За серым большаком далеко, невидимо простирается осенняя степь. Бесшумно кочуют над ней дымчатые гряды облаков. Бесшумно растекается по полю ветер, перебирая ковыль и сухие былинки, бесшумно уходит он к реке. Пахнет подмокшей в утренние заморозки травой. Земля отдыхает после жатвы. Скоро начнется ненастье, польют дожди, запорошит землю первым снегом и грянут бураны. А пока здесь тишина и покой.
Не надо мешать ей. Вот она останавливается и долго смотрит вокруг потускневшими, старыми глазами.
– Здравствуй, поле, – тихо говорит она.
– Здравствуй, Толгонай. Ты пришла? И еще постарела. Совсем седая. С посошком.
– Да, старею. Прошел еще один год, а у тебя, поле, еще одна жатва. Сегодня День поминовения.
– Знаю. Жду тебя, Толгонай. Но ты и в этот раз пришла одна?
– Как видишь, опять одна.
– Значит, ты ему ничего еще не рассказала, Толгонай?
– Нет, не посмела.
– Думаешь, никто никогда не расскажет ему об этом? Думаешь, не обмолвится кто ненароком?
– Нет, почему же? Рано или поздно ему станет все известно. Ведь он уже подрос, теперь он может узнать и от других. Но для меня он еще дитя. И боюсь я, боюсь начать разговор.
– Однако человек должен узнать правду, Толгонай.
– Понимаю. Только как ему сказать? Ведь то, что знаю я, то, что знаешь ты, поле мое родимое, то, что знают все, не знает только он один. А когда узнает, то что подумает он, как посмотрит на былое, дойдет ли разумом и сердцем до правды? Мальчишка ведь еще. Вот и думаю, как быть, как сделать, чтобы не повернулся он к жизни спиной, а всегда прямо смотрел ей в глаза. Эх, если бы можно было просто, в двух словах, взять да и рассказать будто сказку! В последнее время только об этом и думаю, ведь не ровен час – помру вдруг. Зимой как-то заболела, слегла, думала – конец. И не столько боялась смерти – пришла бы, я противиться бы не стала, – а боялась я, что не успею открыть ему глаза на самого себя, боялась унести с собой его правду. А ему и невдомек было, почему так маялась я… Жалел, конечно, даже в школу не ходил, все крутился возле постели – в мать весь. «Бабушка, бабушка! Может, воды тебе или лекарства? Или укрыть потеплее?» А я не решилась, язык не повернулся. Уж очень он доверчивый, бесхитростный.

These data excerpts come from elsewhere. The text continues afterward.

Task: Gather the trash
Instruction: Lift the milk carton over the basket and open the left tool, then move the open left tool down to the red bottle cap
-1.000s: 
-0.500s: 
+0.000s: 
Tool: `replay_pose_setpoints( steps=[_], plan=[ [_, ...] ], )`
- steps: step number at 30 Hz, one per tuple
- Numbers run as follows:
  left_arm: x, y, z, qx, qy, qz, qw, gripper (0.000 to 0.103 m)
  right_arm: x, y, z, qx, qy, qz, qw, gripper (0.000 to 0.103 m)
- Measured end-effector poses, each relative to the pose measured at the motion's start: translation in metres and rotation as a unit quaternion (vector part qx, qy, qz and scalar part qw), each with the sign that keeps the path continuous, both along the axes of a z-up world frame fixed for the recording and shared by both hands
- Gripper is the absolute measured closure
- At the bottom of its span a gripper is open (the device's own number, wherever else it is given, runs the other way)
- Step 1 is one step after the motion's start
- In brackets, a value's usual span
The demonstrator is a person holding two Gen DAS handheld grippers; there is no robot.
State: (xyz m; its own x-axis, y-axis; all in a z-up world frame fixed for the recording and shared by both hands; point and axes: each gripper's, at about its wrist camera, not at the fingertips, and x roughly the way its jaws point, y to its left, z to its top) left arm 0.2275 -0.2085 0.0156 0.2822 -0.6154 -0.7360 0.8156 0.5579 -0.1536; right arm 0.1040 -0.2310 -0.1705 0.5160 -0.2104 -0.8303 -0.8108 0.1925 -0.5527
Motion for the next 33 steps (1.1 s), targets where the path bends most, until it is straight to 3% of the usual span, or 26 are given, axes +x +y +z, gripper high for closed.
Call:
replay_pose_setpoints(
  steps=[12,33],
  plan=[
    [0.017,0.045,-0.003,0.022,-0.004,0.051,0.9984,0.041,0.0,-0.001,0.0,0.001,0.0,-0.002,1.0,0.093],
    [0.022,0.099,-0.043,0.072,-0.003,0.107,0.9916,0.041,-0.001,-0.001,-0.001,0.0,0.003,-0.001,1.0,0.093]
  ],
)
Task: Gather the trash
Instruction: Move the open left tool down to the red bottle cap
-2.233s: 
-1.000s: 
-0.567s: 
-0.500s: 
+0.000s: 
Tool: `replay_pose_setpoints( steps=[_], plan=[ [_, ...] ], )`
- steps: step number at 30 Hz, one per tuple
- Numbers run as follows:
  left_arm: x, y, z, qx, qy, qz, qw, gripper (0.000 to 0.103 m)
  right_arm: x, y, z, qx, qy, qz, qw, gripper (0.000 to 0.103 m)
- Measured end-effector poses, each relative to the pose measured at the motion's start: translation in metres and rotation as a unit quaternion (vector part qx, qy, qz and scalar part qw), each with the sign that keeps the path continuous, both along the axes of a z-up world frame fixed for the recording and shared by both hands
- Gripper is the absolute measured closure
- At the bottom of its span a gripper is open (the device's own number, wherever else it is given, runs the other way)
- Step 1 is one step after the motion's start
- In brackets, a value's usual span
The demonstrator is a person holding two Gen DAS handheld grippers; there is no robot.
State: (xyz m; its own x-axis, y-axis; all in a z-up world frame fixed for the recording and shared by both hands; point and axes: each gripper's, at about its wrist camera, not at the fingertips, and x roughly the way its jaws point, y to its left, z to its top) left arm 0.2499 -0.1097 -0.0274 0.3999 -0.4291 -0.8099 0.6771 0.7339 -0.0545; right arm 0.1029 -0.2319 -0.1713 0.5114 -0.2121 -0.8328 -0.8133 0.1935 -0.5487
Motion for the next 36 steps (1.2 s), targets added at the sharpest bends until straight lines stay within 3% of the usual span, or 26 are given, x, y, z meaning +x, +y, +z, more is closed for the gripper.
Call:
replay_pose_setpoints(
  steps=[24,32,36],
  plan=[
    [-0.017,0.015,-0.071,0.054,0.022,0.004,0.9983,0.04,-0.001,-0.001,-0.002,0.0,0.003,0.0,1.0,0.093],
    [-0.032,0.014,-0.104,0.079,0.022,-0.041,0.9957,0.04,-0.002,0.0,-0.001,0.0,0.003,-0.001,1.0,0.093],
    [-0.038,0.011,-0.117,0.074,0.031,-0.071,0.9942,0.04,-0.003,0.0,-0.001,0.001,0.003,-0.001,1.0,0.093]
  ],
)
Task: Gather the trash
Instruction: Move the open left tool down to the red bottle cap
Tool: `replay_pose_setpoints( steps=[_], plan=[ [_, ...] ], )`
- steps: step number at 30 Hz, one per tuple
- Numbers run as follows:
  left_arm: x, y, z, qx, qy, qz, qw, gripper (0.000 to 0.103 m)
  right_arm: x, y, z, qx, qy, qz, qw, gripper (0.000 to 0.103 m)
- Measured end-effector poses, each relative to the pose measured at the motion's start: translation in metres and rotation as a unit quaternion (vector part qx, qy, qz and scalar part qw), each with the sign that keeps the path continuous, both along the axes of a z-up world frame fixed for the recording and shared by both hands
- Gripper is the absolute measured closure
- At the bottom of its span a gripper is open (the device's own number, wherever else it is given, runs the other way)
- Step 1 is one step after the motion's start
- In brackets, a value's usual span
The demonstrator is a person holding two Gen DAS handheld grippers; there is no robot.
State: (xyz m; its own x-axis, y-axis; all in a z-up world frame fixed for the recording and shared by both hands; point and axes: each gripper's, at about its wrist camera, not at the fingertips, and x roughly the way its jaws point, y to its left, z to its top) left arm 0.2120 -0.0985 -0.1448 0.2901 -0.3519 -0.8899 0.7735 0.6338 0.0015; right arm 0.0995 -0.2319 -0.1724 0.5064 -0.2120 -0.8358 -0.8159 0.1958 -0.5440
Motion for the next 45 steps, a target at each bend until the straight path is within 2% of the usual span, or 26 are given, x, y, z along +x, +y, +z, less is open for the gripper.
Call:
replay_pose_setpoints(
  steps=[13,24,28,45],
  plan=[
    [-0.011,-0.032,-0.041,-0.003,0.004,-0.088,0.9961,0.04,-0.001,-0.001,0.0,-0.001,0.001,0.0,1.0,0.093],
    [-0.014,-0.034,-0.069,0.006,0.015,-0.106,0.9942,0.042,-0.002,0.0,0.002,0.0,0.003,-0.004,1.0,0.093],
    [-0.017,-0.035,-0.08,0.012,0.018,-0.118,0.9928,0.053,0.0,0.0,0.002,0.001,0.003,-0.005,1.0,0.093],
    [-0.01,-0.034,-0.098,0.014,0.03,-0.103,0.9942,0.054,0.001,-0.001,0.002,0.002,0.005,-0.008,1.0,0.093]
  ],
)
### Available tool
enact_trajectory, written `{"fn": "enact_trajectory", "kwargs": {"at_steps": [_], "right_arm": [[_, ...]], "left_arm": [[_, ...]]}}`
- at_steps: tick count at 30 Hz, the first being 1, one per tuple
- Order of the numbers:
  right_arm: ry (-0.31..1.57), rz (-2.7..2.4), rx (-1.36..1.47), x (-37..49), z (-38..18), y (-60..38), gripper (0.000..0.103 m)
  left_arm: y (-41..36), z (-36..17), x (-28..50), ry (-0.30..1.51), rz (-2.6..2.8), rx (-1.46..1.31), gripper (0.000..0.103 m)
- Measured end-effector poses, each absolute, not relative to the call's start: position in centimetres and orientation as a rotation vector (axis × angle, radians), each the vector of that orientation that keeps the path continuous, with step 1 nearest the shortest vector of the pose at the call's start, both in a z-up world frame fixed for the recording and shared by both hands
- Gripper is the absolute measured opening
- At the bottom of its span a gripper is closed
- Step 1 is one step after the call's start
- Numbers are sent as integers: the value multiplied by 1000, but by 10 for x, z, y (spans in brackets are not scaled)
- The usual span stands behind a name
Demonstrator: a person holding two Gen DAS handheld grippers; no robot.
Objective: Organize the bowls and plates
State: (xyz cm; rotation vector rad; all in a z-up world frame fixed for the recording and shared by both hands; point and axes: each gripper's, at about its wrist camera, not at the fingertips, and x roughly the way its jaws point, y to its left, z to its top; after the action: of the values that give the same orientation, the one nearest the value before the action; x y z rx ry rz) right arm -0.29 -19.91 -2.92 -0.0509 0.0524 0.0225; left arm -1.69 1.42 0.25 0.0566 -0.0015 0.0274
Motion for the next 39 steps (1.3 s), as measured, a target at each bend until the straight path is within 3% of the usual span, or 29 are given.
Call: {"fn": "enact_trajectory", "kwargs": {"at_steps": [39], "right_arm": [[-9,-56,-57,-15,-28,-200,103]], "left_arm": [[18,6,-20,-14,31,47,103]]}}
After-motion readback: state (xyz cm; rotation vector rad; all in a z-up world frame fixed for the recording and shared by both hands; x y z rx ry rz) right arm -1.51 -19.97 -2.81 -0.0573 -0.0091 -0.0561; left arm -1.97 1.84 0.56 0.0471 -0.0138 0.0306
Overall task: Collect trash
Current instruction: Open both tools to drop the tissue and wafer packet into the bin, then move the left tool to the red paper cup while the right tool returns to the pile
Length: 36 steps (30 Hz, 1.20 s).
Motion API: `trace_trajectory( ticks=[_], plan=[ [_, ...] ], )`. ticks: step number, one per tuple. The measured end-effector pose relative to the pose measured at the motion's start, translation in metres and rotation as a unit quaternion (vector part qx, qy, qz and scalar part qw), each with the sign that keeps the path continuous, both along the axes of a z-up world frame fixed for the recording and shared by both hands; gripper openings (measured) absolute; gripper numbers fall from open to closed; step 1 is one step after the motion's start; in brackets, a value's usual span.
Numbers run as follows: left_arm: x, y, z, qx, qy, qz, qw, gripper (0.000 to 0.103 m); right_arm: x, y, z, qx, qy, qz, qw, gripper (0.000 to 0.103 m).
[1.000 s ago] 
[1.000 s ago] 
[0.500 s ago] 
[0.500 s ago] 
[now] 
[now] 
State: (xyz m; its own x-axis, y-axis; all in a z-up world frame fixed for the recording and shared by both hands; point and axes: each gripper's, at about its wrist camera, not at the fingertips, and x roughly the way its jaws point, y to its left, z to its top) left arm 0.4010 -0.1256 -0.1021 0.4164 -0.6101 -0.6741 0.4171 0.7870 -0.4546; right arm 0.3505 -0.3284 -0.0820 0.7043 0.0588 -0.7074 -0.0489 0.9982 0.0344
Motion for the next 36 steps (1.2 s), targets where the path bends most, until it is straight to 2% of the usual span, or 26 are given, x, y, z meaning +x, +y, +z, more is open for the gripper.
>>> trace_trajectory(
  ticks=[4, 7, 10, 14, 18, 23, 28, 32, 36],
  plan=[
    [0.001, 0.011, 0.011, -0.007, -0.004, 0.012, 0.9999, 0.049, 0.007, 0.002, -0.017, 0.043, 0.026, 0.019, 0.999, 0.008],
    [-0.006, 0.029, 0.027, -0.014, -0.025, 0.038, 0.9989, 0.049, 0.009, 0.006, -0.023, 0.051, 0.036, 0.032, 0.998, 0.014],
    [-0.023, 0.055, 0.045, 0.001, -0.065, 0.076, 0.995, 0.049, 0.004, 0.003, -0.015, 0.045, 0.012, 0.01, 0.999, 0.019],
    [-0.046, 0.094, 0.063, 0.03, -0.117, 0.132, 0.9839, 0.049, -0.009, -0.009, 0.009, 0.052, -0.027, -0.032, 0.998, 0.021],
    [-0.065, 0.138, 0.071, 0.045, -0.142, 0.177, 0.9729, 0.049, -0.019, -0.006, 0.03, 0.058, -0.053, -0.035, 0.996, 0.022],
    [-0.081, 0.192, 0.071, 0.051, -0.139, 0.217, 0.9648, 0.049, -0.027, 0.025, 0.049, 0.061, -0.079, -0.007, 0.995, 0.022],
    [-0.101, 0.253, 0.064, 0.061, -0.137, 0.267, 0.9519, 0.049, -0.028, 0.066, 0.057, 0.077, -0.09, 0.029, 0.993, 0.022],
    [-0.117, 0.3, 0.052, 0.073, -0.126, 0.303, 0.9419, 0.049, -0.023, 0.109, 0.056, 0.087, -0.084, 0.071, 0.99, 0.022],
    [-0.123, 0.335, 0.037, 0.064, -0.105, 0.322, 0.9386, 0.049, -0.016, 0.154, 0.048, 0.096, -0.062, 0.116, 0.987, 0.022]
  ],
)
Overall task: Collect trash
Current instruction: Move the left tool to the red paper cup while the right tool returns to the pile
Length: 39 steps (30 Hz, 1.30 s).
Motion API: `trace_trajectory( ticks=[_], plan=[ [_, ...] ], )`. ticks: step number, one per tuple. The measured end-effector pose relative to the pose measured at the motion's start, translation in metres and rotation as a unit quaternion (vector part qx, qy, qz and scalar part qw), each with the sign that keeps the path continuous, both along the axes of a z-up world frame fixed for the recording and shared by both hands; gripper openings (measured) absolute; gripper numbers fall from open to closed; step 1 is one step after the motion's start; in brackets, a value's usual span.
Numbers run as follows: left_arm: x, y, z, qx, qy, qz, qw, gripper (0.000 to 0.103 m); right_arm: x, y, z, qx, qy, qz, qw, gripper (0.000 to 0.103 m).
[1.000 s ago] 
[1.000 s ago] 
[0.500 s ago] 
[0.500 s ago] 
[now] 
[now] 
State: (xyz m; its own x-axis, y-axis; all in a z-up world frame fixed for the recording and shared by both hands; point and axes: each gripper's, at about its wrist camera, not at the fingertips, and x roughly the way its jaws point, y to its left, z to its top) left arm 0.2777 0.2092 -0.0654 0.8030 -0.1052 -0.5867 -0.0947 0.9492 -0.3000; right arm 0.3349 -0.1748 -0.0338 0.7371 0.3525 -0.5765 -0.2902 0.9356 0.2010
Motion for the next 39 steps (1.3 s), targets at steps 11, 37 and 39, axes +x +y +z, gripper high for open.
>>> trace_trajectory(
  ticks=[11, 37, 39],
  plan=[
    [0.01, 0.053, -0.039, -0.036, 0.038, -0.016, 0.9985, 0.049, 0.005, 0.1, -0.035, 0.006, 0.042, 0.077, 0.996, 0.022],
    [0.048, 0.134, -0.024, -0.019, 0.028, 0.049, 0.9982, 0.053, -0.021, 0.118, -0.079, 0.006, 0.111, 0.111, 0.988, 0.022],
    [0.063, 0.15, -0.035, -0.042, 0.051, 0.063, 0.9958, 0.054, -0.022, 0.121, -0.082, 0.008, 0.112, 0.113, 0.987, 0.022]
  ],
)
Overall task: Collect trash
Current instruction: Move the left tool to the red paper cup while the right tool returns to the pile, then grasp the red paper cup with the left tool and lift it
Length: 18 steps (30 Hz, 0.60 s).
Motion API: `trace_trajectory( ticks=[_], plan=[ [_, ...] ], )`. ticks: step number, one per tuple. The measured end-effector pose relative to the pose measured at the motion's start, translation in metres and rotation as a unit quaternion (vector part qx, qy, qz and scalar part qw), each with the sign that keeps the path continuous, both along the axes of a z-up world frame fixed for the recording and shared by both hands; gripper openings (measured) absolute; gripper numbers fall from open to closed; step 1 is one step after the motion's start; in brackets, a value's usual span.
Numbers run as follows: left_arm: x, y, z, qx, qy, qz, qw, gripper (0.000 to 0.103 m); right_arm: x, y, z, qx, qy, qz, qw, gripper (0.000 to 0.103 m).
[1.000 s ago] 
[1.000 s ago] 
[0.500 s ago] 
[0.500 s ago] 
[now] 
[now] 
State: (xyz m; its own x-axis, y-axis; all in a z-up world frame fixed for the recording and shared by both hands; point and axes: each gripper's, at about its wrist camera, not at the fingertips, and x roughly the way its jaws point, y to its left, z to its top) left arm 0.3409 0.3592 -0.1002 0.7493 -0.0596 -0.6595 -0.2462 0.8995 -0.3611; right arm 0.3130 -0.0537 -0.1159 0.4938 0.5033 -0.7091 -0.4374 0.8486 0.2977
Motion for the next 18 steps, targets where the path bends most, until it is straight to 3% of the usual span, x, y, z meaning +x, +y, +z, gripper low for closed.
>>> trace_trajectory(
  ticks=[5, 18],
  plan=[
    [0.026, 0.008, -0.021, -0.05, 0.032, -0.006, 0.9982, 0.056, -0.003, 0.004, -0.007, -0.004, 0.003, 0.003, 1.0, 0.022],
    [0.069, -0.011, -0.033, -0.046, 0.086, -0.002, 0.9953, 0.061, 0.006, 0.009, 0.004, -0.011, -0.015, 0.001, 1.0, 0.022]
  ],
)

Время идет, и никак не найду я, с какого конца приступить к разговору. По-всякому прикидывала, и так и эдак. И сколько ни думаю, прихожу к одной мысли. Чтобы он правильно рассудил то, что было, чтобы он правильно понял жизнь, я должна рассказать ему не только о нем самом, не только о его судьбе, но и о многих других людях и судьбах, и о себе, и о времени своем, и о тебе, мое поле, о всей нашей жизни, и даже о велосипеде, на котором он катается, ездит в школу и ничего не подозревает. Быть может, только так будет верно. Ведь тут ничего не выкинешь, ничего не прибавишь: жизнь замесила всех нас в одно тесто, завязала в один узел. А история такая, что не всякий даже взрослый человек разберется в ней. Пережить ее надо, душой понять… Вот и раздумываю… Знаю, что это мой долг, если бы удалось его исполнить, то и умирать не страшно было бы…
– Садись, Толгонай! Не стой, ноги-то у тебя больные. Присядь на камень, подумаем вместе. Ты помнишь, Толгонай, когда ты первый раз пришла сюда?
– Трудно припомнить, столько воды утекло с тех пор.
– А ты постарайся вспомнить. Вспомни, Толгонай, все с самого начала.
2
Смутно очень припоминаю: когда я была маленькой, в дни жатвы меня приводили сюда за руку и сажали в тени, под копной. Мне оставляли ломоть хлеба, чтобы я не плакала. А потом, когда я подросла, я прибегала сюда стеречь посевы. Весной тут скот прогоняли в горы. Тогда я была быстроногой, косматой девчушкой. Взбалмошное, беззаботное время – детство! Помню, скотоводы шли с низовий Желтой равнины. Гурты за гуртами спешили на новые травы, в прохладные горы. Глупая я тогда была, как подумаю. Табуны мчались со степи лавиной, подвернешься – растопчут вмиг, пыль на версту оставалась висеть в воздухе, а я пряталась в пшенице и выскакивала вдруг, как зверек, пугала их. Лошади шарахались, а табунщики гнались за мной.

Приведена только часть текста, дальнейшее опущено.